April 4, 2018 at 7:16 am
Hi, we have a flat table in SQL server that has no PK field and no constraints. The table is manually updated currently.
I have set up an SSIS package to automatically update the table however I now need to stop duplicate records.
I have a copy of the table with a clustered PK using 3 fields, 2 that exist and 1 new field.
If I try to add this PK to the live table, the null values that will be present in historic records for the new field will not be allowed.
The PK looks like this:
Ref Item_ID Traveller
12345 1 Dave
12345 2 John
12345 3 Steve
23456 1 Aaron
23456 2 Bill
45678 1 Graham
56789 1 Walter
The new field "Item_ID" is an int data type so my thought is to loop through the existing records using "ref" and add a sequential int to the "Item_ID" field starting again at 1 when a new ref arises.
Can anyone point me in the direction of how to do this?
I would rather avoid cursors if possible.
Dave
April 4, 2018 at 7:24 am
Check out the ROW_NUMBER() function in BOL
April 4, 2018 at 7:41 am
Don't confuse a clustered index with a primary key and further, if there are business constraints, those should be mirrored as constraints in the database.
😎
To assist you with this problem, we need more information, i.e. what kind of duplication!
Can you please post the DDL (create table) scripts of both the tables and some sample data which includes some duplication examples as an insert statement.
April 4, 2018 at 9:46 am
Hi sorry security prohibits me sharing anything further I am afraid.
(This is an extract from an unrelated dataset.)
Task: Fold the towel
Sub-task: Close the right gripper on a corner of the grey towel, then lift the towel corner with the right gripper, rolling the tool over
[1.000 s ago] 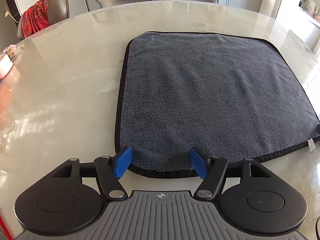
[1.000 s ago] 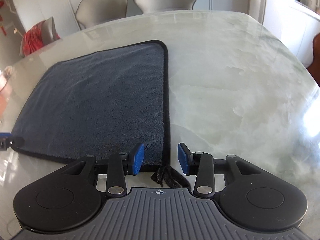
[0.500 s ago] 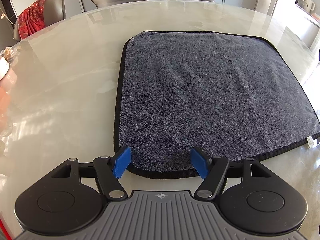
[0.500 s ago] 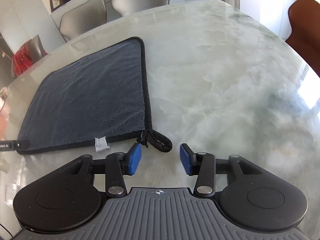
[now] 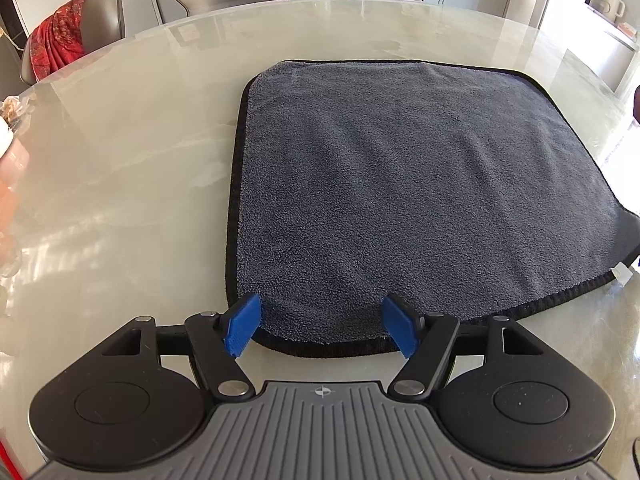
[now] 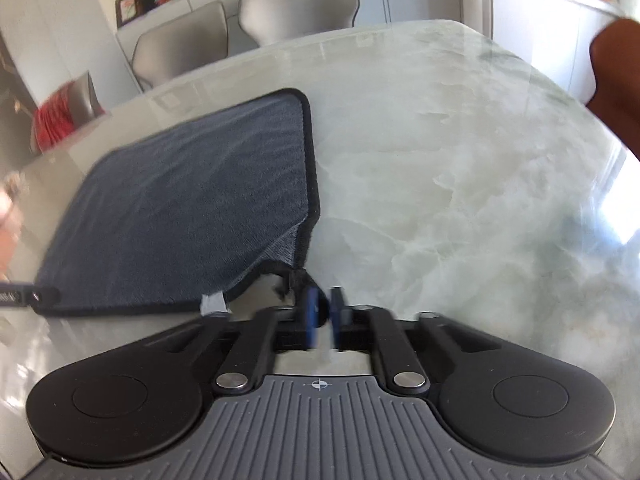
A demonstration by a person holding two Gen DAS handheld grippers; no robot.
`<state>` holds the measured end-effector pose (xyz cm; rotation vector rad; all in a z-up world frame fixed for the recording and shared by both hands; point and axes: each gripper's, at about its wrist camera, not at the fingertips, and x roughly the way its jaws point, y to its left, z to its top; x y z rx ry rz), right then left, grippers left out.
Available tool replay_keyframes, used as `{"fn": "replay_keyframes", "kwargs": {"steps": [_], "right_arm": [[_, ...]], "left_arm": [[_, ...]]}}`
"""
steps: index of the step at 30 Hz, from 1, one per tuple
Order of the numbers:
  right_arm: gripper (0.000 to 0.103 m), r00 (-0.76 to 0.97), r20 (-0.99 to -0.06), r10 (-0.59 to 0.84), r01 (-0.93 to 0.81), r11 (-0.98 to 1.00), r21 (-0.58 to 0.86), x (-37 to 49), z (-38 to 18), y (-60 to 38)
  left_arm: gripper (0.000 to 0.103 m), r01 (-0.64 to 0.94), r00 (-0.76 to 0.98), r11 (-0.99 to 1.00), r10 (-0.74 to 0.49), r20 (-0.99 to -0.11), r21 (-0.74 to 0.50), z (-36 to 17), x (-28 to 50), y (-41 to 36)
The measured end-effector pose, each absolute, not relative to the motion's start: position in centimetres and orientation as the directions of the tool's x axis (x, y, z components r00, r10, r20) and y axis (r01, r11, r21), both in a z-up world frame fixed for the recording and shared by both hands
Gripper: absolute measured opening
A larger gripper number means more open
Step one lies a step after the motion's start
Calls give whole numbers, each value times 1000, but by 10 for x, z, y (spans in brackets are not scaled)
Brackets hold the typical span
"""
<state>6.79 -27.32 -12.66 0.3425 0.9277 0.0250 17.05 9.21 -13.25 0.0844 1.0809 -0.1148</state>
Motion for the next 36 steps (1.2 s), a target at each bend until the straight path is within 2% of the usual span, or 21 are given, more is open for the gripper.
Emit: {"fn": "replay_keyframes", "kwargs": {"steps": [11, 16, 20, 23, 26, 27, 28, 32, 36], "right_arm": [[4, 682, -624, 382, 4, 851, 525, 88, -86, -259], [4, 614, -657, 438, -16, 839, 544, 116, -112, -237], [6, 575, -700, 424, 45, 837, 545, 126, -134, -239], [7, 575, -699, 425, 94, 815, 572, 120, -137, -255], [21, 611, -662, 434, 147, 759, 634, 104, -131, -280], [36, 613, -651, 447, 193, 715, 672, 96, -131, -292], [43, 615, -640, 460, 240, 664, 708, 89, -132, -304], [43, 636, -579, 510, 349, 479, 805, 55, -147, -327], [44, 678, -575, 458, 433, 383, 816, 29, -168, -332]], "left_arm": [[72, 138, 461, 990, -60, -885, 5, -132, 173, 92], [73, 140, 459, 990, -59, -887, 7, -133, 173, 91], [73, 143, 457, 990, -64, -887, 3, -133, 173, 93], [73, 144, 456, 990, -66, -887, 0, -133, 173, 94], [73, 145, 453, 990, -66, -889, 0, -133, 174, 94], [73, 146, 452, 989, -66, -889, 0, -132, 174, 94], [73, 148, 452, 989, -68, -889, 0, -132, 173, 94], [73, 154, 454, 988, -72, -888, -1, -133, 172, 96], [73, 159, 451, 987, -72, -890, 1, -134, 173, 96]]}}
I appreciate that without it, you will not be able to assist. Thanks for your time.
Dave
April 4, 2018 at 11:10 am
;WITH cte_assign_Item_ID_values AS (
SELECT *, ROW_NUMBER() OVER(PARTITION BY Ref ORDER BY Traveller) AS row_num
FROM dbo.table_name
)
UPDATE cte_assign_Item_ID_values
SET Item_ID = row_num
SQL DBA,SQL Server MVP(07, 08, 09) "It's a dog-eat-dog world, and I'm wearing Milk-Bone underwear." "Norm", on "Cheers". Also from "Cheers", from "Carla": "You need to know 3 things about Tortelli men: Tortelli men draw women like flies; Tortelli men treat women like flies; Tortelli men's brains are in their flies".
April 5, 2018 at 1:21 am
ScottPletcher - Wednesday, April 4, 2018 11:10 AM
;WITH cte_assign_Item_ID_values AS (
SELECT *, ROW_NUMBER() OVER(PARTITION BY Ref ORDER BY Traveller) AS row_num
FROM dbo.table_name
)
UPDATE cte_assign_Item_ID_values
SET Item_ID = row_num
Absolutely Perfect!!
I can't thank you enough.
Dave
April 6, 2018 at 1:50 pm
What you posted makes no sense. I have never heard the term "flat table" in all the years I've worked with SQL. But I do know that by definition, a table must have a key (constraints are optional, but are a damn good idea).You don't know that fields have a special meaning in this language; it looks like you meant columns which are totally different. Rows are nothing like records. Nulls are not values. Basically are telling us you have a deck of punch cards written in SQL instead of it proper schema?
Since you were also too rude to post DDL, we have to make guesses at it. Here's mine.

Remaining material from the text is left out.